They Think You Are Stupid
So it is with great interest that I read this past week about the President's initial response to rising gas prices. What or who was to blame? According to the President, speculators. Nameless, faceless speculators. They are to blame for the rising price of crude oil up and the accompanying price at the pump!
The problem is ... speculators and people make various bets, and they say, you know what, we think that maybe there's a 20 percent chance that something might happen in the Middle East that might disrupt oil supply, so we're going to bet that oil is going to go up real high. And that spikes up prices significantly.
Now this interested me because I worked in the petroleum industry and I studied energy law at law school, and I have taken a strong interest in macroeconomics in recent years. (I read Market Ticker and Zero Hedge if you are wondering.) I'm going to disregard for this note the fact that higher gas prices are not objectionable at all to our President, despite the fact that they are connected to every product we buy. He doesn't have a problem with high gas prices, only that they become high on a gradual basis.
I'm also going to ignore the moratorium on drilling in the Gulf and general opposition to domestic exploration and production of petroleum by this Administration. No, the main culprit here isn't the nameless, faceless "speculators" that are now the object of the President's scorn, but government policy itself, both with the Federal Reserve (monetary) and the budget deficits accrued in recent years (fiscal). What is going on is that the government is trying to deflect blame to these nameless, faceless speculators for their own disastrous fiscal and monetary policies.

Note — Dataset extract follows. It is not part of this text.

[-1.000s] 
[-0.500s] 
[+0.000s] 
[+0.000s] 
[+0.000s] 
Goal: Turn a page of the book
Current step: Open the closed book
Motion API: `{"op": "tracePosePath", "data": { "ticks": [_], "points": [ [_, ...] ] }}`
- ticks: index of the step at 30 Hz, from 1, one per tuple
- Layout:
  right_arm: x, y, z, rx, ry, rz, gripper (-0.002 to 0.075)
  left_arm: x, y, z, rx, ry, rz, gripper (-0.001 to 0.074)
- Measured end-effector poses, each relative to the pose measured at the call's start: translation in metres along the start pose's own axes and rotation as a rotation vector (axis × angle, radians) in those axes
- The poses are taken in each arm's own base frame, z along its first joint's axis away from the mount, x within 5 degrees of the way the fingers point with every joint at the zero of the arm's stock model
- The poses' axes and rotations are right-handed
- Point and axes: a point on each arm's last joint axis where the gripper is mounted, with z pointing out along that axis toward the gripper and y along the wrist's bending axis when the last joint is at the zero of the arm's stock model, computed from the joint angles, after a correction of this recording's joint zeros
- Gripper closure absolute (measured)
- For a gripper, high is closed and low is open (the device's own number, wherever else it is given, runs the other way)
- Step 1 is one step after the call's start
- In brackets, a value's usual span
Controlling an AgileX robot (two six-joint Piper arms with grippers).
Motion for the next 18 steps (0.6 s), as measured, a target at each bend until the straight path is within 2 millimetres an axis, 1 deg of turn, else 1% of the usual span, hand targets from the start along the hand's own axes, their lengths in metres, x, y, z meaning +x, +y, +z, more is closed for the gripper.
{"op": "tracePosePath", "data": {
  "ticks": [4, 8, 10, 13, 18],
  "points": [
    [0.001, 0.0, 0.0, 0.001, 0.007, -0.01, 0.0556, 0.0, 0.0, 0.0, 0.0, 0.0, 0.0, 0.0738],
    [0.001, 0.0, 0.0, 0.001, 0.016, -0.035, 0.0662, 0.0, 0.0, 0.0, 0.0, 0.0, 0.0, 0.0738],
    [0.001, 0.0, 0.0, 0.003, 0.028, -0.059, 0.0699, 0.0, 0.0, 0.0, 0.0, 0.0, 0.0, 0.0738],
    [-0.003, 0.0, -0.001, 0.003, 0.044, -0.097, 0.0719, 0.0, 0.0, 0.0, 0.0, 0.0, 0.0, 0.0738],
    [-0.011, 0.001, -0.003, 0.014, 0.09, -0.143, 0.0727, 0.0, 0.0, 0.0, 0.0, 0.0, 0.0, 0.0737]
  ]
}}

In other words, they think you are stupid. Let me remind you that the Federal Reserve (Fed) began "quantitative easing" (using printed money to buy assets, chiefly Treasury Bonds) in September 2008 with over $2 trillion. "QE1" continued through the end of the first quarter of 2010, the end of March 2010. Thereafter, we got QE2, which continues to this very day but is slowly wrapping up. QE2 is a third the size of QE1, but it means the same: monetizing debt. On the fiscal side, our President has ran up a lot of debt in the past two years, despite running in 2008 on a "net spending cut." He's up to nearly $4 trillion in debt over just a little more than two years. How are we financing this? Well, the Fed is stepping up to buy 70% of treasuries. They're doing it with printed money, "quantitative easing." What's the effect of this? You're dollar is worth less. Using printed money to buy the debt of the same country will inflate the currency. Our dollar is not backed by anything. It floats. Therefore, the money that you have has been drastically devalued since the onset of "quantitative easing." This is what I call "loose money." Why is it important to you? Because inflation is a stealth tax on every dollar you have.
Who does this hurt the most? The poor and those on fixed incomes. To any progressives reading this who really do want to help the poor reach the middle class and get off government assistance, is the way to help them through a stealth 20% tax on every dollar they have in their pocket, a unilateral tax that bypasses Congress? That stealth, regressive tax can only drive more middle class into being poor, right? Shouldn't we want every dollar they own to have maximum purchasing power, to be worth as much as possible? Does this have anything to do, you suppose, with the record number on food stamps, one in six Americans?
These are the ravages of a loose monetary policy, high-deficit, spendthrift government. It is impoverishment. It is precisely the opposite of what is necessary for a true, strong recovery. A true recovery will feature fiscal responsibility and a strong dollar. The President ran in part on such a platform in 2008, promising a "net spending cut." Had he ran on trillion-dollar deficits and monetizing debt, he would've never been elected. Such a strong recovery will have to wait until the President and Fed Chairman are replaced, beginning in 2013.
This spendthrift, loose (and reckless) policy is also reflected in the price of gold and silver, which are historical safe harbors from inflation because (as precious metals) they store value and are never worthless. Gold as of this writing was over $1500/oz, silver over $46/oz. Gold at the beginning of the Obama Administration was just over $850/oz, silver at under $11.50/oz. Just this month, the price of silver skyrocketed from $40/oz to $45/oz in only 12 days. The loss of confidence in the dollar has been striking.
So, they are hoping that you don't pay attention to their fiscal and monetary policy. They want you to blame nameless, faceless "speculators" for the rise in the price of gas, even though everything else has risen, thanks to their loose monetary policy and spendthrift fiscal policy. They want you to ignore the rise in commodity prices and the drastic hike in gold and silver. They think you'll go after the nameless, faceless "speculators" because they think you are stupid. My question is this: Are they right about you?